Look through the listing below and give the number of lines in which "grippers" occurs, nothing more.

**DATA SEGMENT:**
BEGIN

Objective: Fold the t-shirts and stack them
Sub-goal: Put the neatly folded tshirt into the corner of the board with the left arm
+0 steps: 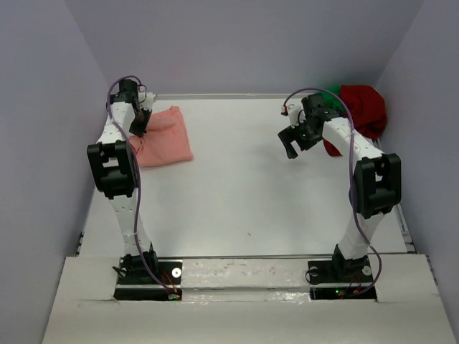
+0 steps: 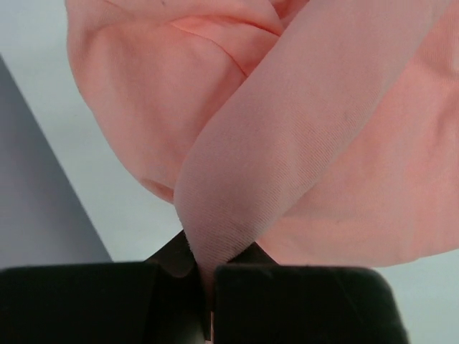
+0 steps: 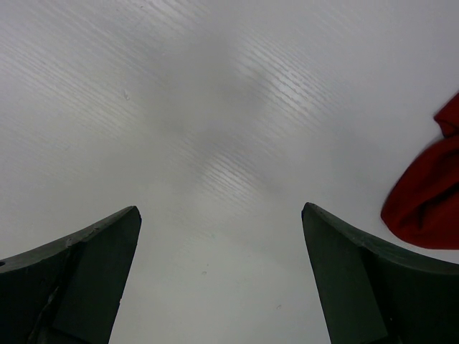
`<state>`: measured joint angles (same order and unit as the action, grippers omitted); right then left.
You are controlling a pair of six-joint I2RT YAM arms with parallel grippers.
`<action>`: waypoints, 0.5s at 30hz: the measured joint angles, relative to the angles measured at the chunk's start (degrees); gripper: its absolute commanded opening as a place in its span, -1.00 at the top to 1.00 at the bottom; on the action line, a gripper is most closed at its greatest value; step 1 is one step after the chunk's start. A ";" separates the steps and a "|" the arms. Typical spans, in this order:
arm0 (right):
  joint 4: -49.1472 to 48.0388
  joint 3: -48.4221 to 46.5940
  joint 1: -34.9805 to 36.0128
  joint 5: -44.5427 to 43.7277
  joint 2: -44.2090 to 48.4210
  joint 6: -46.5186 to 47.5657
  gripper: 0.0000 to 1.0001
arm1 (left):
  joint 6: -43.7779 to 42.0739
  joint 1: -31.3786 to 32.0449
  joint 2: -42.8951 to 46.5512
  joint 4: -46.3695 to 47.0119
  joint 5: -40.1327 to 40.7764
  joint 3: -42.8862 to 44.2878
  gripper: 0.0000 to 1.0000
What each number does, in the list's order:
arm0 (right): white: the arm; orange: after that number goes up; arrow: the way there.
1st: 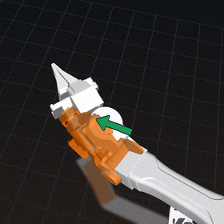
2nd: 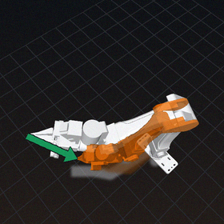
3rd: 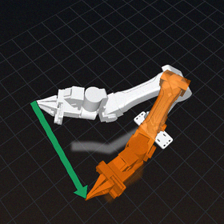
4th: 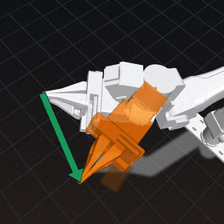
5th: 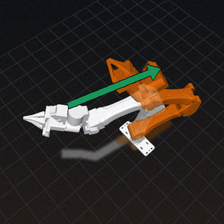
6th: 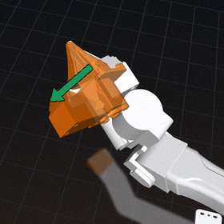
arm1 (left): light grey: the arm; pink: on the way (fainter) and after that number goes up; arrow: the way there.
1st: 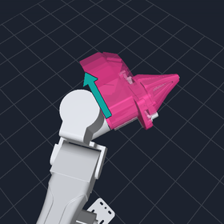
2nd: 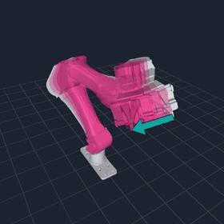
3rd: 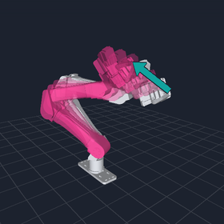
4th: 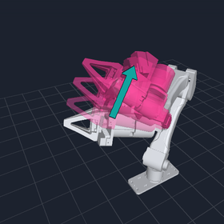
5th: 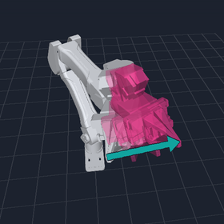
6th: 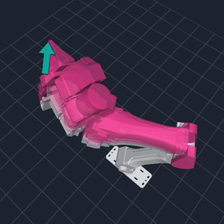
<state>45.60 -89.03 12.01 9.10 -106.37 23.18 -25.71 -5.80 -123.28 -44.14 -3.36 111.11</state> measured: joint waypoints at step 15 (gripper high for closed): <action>-0.76 3.69 0.00 -0.28 5.88 0.04 -0.99 | -3.02 -4.42 -5.14 1.66 11.52 1.66 1.00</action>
<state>44.84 -85.34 12.01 8.82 -100.49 23.22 -28.73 -10.22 -128.42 -42.48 8.16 112.77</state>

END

**TASK OUTPUT:**
2